"Kamu masih menganggap saya Abimu bukan, hah? Kenapa kamu selalu bikin Abi malu Enza. Kenapa? Dengan kamu tidak memberitahu siapa lelaki itu. Mau ditaruh dimana muka Abi nanti, hah? Dimana Enza? Kalo pun kamu ada lelaki yang kamu cintai, cerita sama Abi. Jangam dipendem sendiri. Dan biarkan Abi dulu yang tahu. Sebelum keluarga besarmu yang tak lain kakek. Dan parahnya lagi, orang luar pun tahu tunanagan kamu. Memalukan!" Hasan menarik napas dalam-dalam. Menghembuskan napas berkali-kali sembari berucap istigfar. Sesekali memukul dadanya berusaha menghilangkan sesak.

"Abi ... Enza ...."

"Kamu!" Hasan menunjuk Enza tajam. Menatap gadis bungsunya dengan mata berkilat merah. "Pokoknya, kamu gak usah ngelak lagi. Lebih baik, kamu—"

Bruk

"Abi!" teriak Enza histeris tatkala Hasan jatuh ke lantai tak sadarkan diri. Segera saja Enza menghampiri abinya dan menepuk-nepuk pipinya perlahan. Berusaha membangunkannya.

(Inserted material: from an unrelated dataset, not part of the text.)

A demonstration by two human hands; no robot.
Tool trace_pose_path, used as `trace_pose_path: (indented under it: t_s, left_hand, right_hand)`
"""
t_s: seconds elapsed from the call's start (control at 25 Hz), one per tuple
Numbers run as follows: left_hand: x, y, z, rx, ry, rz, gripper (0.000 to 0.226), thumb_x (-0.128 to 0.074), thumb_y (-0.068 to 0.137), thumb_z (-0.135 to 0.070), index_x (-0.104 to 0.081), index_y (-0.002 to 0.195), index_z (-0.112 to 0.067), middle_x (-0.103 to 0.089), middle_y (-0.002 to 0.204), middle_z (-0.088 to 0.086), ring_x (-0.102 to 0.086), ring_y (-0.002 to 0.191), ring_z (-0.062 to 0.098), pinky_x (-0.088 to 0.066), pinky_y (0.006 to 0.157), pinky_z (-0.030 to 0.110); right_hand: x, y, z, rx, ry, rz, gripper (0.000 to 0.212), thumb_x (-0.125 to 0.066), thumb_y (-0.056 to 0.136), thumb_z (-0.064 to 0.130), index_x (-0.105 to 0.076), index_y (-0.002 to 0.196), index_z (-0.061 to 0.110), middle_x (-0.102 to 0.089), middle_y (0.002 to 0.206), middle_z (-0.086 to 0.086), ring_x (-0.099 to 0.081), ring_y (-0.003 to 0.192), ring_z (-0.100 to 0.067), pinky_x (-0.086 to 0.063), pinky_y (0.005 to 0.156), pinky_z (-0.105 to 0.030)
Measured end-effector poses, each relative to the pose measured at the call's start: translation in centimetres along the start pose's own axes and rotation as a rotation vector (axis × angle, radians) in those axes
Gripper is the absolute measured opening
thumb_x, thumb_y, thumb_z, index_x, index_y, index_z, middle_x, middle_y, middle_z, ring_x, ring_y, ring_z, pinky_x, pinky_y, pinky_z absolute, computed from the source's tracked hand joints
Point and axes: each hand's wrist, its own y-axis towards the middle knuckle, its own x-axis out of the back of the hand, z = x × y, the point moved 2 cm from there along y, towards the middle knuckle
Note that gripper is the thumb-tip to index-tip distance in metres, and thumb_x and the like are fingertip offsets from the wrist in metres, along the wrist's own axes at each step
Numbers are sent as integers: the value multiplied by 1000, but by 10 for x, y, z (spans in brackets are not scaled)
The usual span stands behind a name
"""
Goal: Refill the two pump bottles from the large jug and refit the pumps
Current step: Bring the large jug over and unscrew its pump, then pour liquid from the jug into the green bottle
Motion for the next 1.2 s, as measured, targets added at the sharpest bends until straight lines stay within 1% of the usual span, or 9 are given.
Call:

"Umi! Kak Quinza!" teriak Enza keras. Riza yang kebetulan sedang membuat teh pun langsung dikejutkan dengan tidak sadarnya sang suami di ruang tamu. Bergegas meletakkan teh buatannya dan ikut menepuk pipi Hasan. Disusul dengan Quinza yang masih lengkap dengan mukenanya petanda ia baru saja selesai melaksanakan salat duha.

"Enza! Cepat panggilkan ambulan!" Enza menganggukkan kepala cepat. Segera merogoh celananya dan memanggil nomor darurat.

"Halo."

"Halo, dengan rumah sakit Hidayatullah."

"Tolong pesankan ambulan di komplek perumahan Cendrawasih sekarang! Oh ya, atas nama Hasan Rein." Enza mematikan sambungan secara sepihak. Kembali menghampiri sang abi sembari merapalkan doa.

Tetes demi tetes air mata kini mulai berjatuhan dari kedua mata indah Enza. Ternyata, seperti inilah namanya rasa sakit ketika orang yang dicintainya meninggalkan dirinya. Kenapa terasa sesak dan pedih? Enza terus menangis hingga membuat koko Hasan basah kuyup. Quinza pun berusaha 'tuk menenangkan Enza dan memeluknya erat. Hingga suara sirine ambulan terdengar di depan rumah Enza.

Tampak orang-orang berpakaian putih keluar dari dalam ambulan sembari membawa sebuah brankar. Seorang perawat pun menggendong Hasan dan meletakkannya di brankar. Mendorongnya masuk ke dalam ambulan. Segera saja, Riza naik ke atas ambulan. Bersamaan dengan Enza. Namun, belum sempat Enza masuk, Quinza sudah lebih dulu menahannya dan menyuruh Riza 'tuk berangkat lebih dulu.

"Kenapa, sih, Kak? Kok nahan Enza? Gak usah cari masalah bisa gak sih, Kak? Ingat, Kak! Abi lagi sakit. Jangan bikin masalah deh," kesal Enza dengan air mata yang tak terbendung.

"Iya, kakak ngerti. Tapi, kamu ke rumah sakit bareng kakak aja naik mobil. Biarin umi aja yang nemenin Abi."

"Tapi—" Quinza pun memberi siyarat kepada sang umi yang dibalas oleh anggukkan kepala.

"Pak, silakan berangkat!"

Brak

Pintu ambulan pun tertutup. Bersamaan dengan suara sirine ambulan yang kembali berbunyi dan berlalu begitu saja dari kediaman rumah Hasan. Meninggalkan Enza dengan pikiran berkecamuk. Bingung harus melakukan apa.

"Kak, kenapa sih kakak nglarang aku naik? Aku kan mau nemenin Abi," ucap Enza frustasi. Wajahnya sendiri tampak pucat bercampur panik.

"Iya, Kakak tahu. Apa tidak sebaiknya kita berkemas-kemas dulu baru kita ke sana? Nanti, kalo gak ada baju gimana? Kamu mau pake baju itu terus?" jawab Quinza berusaha berpikir logis.

"Tapi, Kak. Itu gak penting! Yang penting, nyawa Abi, Kak! Nyawa Abi! Kalau sampe terjadi apa-apa dengan Abi, gimana Kak? Kakak mau tanggung jawab, hah?" ucap Enza diringi emosi yang meletup-letup.